• _EXERCISE REQUIREMENTS_
Look through the entries below. Report each line that has the word "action" in it.

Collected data
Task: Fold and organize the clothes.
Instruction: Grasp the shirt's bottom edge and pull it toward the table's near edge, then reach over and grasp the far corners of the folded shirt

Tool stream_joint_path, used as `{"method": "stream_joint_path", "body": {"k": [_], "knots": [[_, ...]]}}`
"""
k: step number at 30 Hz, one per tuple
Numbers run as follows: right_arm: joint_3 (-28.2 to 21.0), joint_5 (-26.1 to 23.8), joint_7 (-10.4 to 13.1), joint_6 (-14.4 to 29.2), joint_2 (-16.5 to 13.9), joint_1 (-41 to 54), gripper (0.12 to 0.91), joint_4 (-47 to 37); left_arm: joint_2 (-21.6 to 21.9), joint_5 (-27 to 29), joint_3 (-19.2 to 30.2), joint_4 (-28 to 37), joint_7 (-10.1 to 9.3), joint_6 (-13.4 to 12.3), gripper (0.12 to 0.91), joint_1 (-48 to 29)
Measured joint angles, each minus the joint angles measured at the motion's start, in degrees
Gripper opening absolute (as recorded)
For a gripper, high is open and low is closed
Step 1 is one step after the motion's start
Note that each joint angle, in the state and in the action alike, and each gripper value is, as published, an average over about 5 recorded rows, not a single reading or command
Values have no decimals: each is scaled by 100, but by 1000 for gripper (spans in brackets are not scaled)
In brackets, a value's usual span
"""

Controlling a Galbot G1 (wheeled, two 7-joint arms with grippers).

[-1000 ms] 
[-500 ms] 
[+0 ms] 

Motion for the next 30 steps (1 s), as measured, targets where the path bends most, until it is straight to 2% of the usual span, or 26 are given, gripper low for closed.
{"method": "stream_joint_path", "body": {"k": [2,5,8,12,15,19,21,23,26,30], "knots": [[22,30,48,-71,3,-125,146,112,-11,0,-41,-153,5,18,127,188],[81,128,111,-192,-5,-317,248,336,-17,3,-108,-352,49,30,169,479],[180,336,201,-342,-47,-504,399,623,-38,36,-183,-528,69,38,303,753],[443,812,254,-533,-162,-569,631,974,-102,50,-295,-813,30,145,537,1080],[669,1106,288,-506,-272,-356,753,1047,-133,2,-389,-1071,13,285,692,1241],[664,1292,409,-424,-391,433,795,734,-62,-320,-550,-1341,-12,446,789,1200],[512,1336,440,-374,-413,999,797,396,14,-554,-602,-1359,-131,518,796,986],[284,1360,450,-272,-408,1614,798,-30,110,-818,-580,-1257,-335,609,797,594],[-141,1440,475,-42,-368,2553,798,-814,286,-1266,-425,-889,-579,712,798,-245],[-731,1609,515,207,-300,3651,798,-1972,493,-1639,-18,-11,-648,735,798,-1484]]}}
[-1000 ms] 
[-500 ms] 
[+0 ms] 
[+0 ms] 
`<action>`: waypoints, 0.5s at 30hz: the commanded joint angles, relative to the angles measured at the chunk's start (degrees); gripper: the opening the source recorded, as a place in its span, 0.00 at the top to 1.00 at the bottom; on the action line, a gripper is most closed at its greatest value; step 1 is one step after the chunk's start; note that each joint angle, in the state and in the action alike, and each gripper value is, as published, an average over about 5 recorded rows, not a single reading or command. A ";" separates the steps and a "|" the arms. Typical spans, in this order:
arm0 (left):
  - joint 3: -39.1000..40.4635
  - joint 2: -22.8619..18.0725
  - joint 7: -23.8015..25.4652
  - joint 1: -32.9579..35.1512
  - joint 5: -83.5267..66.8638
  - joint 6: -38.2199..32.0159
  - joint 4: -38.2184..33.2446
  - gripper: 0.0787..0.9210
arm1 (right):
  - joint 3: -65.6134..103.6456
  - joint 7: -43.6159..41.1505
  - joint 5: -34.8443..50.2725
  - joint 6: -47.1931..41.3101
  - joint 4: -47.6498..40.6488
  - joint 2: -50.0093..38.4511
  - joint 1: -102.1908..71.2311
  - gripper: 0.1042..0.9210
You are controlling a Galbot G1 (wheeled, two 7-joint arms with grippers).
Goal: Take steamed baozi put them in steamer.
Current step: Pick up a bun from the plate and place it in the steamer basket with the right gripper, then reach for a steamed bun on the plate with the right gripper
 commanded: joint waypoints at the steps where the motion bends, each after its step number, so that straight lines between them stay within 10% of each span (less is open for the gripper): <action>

• _SOLUTION TO THIS PROBLEM_
Note that each joint angle, in the state and in the action alike, and each gripper value is, as published, an average over about 5 recorded rows, not a single reading or command
`<action>`: waypoints, 0.5s at 30hz: the commanded joint angles, relative to the angles measured at the chunk's start (degrees); gripper: the opening the source recorded, as a place in its span, 0.00 at the top to 1.00 at the bottom; on the action line, a gripper is most closed at its greatest value; step 1 is one step after the chunk's start; note that each joint angle, in the state and in the action alike, and each gripper value is, as published, an average over about 5 recorded rows, not a single reading or command. A ";" separates the steps and a "|" the arms. Typical spans, in this order:
 commanded: joint waypoints at the steps where the motion bends, each after its step number, so that straight lines between them stay within 10% of each span (less is open for the gripper): <action>

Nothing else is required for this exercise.